RECORDS FOR PROCESSING »
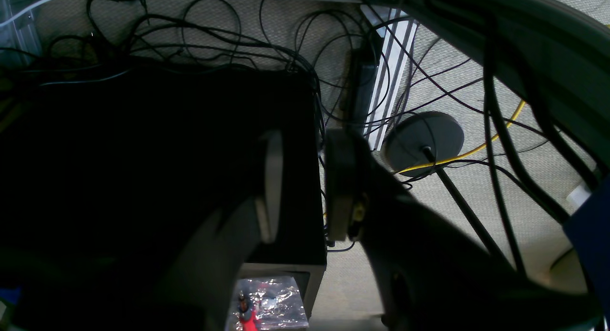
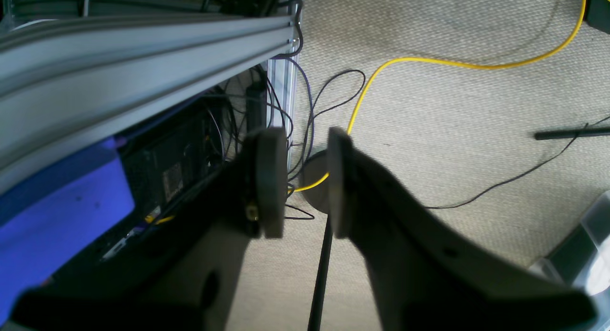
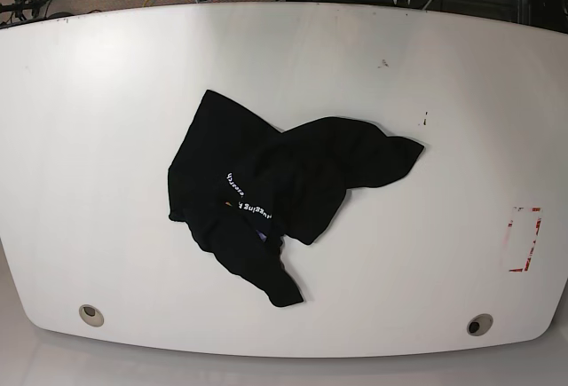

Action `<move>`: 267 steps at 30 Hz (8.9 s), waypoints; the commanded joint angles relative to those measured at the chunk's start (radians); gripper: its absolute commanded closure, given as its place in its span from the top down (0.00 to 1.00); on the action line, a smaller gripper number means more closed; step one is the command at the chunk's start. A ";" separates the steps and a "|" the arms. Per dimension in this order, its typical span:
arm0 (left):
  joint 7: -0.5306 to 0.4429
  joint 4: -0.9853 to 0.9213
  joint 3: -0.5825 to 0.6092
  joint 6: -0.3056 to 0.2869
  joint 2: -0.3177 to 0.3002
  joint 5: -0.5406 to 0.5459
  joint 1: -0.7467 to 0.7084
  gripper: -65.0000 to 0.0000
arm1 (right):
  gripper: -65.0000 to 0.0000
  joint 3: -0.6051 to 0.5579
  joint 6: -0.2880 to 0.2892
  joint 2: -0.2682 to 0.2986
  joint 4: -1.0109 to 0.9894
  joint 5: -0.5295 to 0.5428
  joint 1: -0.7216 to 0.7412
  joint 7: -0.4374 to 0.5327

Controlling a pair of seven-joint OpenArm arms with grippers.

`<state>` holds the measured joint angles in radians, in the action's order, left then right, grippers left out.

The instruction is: Fold the T-shirt properly

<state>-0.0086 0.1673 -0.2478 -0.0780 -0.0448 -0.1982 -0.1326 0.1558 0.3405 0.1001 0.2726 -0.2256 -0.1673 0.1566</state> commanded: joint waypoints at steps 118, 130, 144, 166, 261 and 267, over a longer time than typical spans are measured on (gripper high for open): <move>-0.006 1.830 -0.041 -0.148 -0.007 0.455 -0.967 0.45 | 0.47 0.130 0.142 -0.004 1.704 0.486 -0.212 -0.780; -0.004 1.828 -0.045 -0.148 -0.013 0.448 -0.925 0.45 | 0.58 0.074 0.167 0.126 1.359 0.487 0.202 -0.857; -0.004 1.827 -0.046 -0.148 -0.031 0.448 -0.889 0.45 | 0.58 -0.287 0.193 0.316 1.118 0.483 0.444 -0.702; -0.001 1.807 -0.043 -0.150 -0.042 0.446 -0.835 0.46 | 0.58 -0.285 0.358 0.082 1.123 -0.100 0.470 -0.592; 0.899 1.750 -0.123 -0.357 -0.062 0.305 0.290 0.00 | 0.02 -0.120 0.300 0.033 1.103 -0.096 0.875 -0.679; 0.982 1.770 -0.121 -0.357 -0.106 0.306 0.451 0.00 | 0.03 -0.124 0.308 0.030 1.055 -0.096 1.021 -0.708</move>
<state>0.9642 1.9182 -0.3641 -0.4477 -0.1307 0.1295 0.2474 0.0254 0.6655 0.1215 1.3300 -0.3080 0.7609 -0.5526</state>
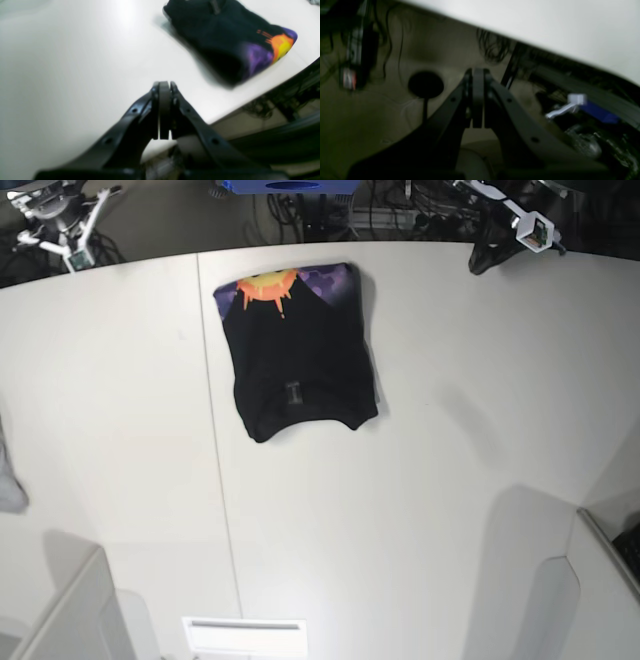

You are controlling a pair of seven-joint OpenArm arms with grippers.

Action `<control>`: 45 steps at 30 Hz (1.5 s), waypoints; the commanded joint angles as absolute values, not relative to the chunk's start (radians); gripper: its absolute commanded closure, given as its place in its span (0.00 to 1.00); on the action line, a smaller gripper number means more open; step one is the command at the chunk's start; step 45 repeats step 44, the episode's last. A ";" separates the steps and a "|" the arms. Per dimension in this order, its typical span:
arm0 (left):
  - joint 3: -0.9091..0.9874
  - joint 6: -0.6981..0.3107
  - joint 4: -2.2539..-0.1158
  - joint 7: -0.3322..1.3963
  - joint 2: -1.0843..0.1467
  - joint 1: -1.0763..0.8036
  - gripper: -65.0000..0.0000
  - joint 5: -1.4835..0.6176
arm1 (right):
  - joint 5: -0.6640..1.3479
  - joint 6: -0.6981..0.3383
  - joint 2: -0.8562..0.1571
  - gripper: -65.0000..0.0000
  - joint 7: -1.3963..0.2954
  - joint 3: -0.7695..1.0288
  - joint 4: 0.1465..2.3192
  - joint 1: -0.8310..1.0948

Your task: Fold the T-shirt properly

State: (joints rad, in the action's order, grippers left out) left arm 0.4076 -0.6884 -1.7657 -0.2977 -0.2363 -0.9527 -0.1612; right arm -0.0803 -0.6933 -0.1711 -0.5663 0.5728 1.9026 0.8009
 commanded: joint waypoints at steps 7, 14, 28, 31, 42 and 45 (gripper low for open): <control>0.364 -0.698 -1.382 -0.481 -0.182 -0.974 1.00 0.054 | -0.076 -0.698 -0.265 1.00 -0.561 0.360 1.627 0.866; 0.346 -0.698 -1.009 -0.545 -0.143 -0.835 1.00 0.122 | -0.076 -0.698 -0.306 1.00 -0.479 0.185 1.216 0.731; 0.143 -0.698 -0.166 -0.550 -0.234 -0.280 1.00 0.344 | 0.004 -0.636 -0.237 1.00 -0.113 0.105 0.456 0.394; 0.097 -0.651 -0.071 -0.542 -0.259 -0.199 1.00 0.358 | 0.007 -0.634 -0.208 1.00 -0.033 0.111 0.337 0.351; -0.062 -0.446 -0.090 -0.464 -0.251 -0.171 1.00 0.355 | 0.004 -0.309 -0.088 1.00 0.179 0.104 0.205 0.311; -0.062 -0.446 -0.104 -0.466 -0.251 -0.176 1.00 0.355 | 0.004 -0.309 -0.088 1.00 0.182 0.104 0.205 0.311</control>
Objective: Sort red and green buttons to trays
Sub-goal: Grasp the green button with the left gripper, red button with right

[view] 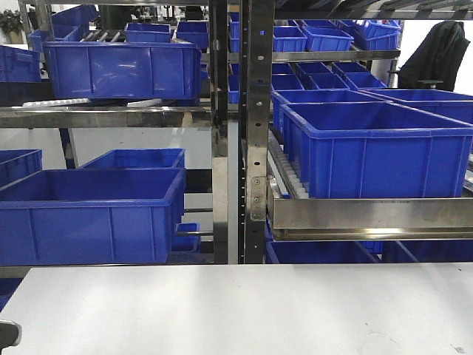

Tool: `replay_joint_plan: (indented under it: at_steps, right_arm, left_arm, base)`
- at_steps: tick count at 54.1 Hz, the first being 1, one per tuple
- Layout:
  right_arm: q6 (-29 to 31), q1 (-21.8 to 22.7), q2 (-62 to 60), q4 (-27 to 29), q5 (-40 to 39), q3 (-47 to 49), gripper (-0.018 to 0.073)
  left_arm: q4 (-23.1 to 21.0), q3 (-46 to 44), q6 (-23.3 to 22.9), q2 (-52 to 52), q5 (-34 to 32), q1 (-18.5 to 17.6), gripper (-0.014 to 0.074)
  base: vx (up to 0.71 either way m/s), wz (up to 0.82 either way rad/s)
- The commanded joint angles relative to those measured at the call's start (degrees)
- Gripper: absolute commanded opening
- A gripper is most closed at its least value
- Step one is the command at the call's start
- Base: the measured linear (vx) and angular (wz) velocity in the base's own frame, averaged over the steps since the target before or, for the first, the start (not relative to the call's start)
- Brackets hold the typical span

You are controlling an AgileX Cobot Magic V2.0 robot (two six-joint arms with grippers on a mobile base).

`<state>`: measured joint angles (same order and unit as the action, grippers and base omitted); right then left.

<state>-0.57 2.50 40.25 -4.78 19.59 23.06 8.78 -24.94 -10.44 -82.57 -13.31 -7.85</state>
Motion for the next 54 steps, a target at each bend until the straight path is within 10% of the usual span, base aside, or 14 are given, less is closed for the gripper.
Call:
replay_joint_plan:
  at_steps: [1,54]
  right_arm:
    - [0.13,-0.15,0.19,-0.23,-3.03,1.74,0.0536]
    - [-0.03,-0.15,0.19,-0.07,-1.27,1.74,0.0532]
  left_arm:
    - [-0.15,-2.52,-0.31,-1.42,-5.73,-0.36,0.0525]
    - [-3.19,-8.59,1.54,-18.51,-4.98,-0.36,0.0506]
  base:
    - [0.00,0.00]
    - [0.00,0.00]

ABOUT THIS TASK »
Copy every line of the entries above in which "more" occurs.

RESULT »
Action `<move>`: 267 steps at 30 Hz (8.9 s), waypoints; the commanded joint angles relative to those measured at the chunk's start (radians); gripper: its absolute commanded closure, given as its place in its span from the top down (0.00 to 1.00); on the action line, a smaller gripper number means more closed; step one is the command at the chunk's start. A ";" separates the steps and a "|" the arms. Per dimension in this order, its typical span:
Action `<control>`: 45 steps at 30 Hz (1.5 s), waypoints; the commanded joint angles as absolute values, not relative to the chunk's start (radians); gripper: its absolute commanded closure, given as its place in its span (0.00 to 1.00); on the action line, a smaller gripper number means more open; step one is the command at the chunk's start; step 45 repeats step 44, the episode's last. A ";" separates the steps and a "|" the arms. Per dimension in this order, its typical span:

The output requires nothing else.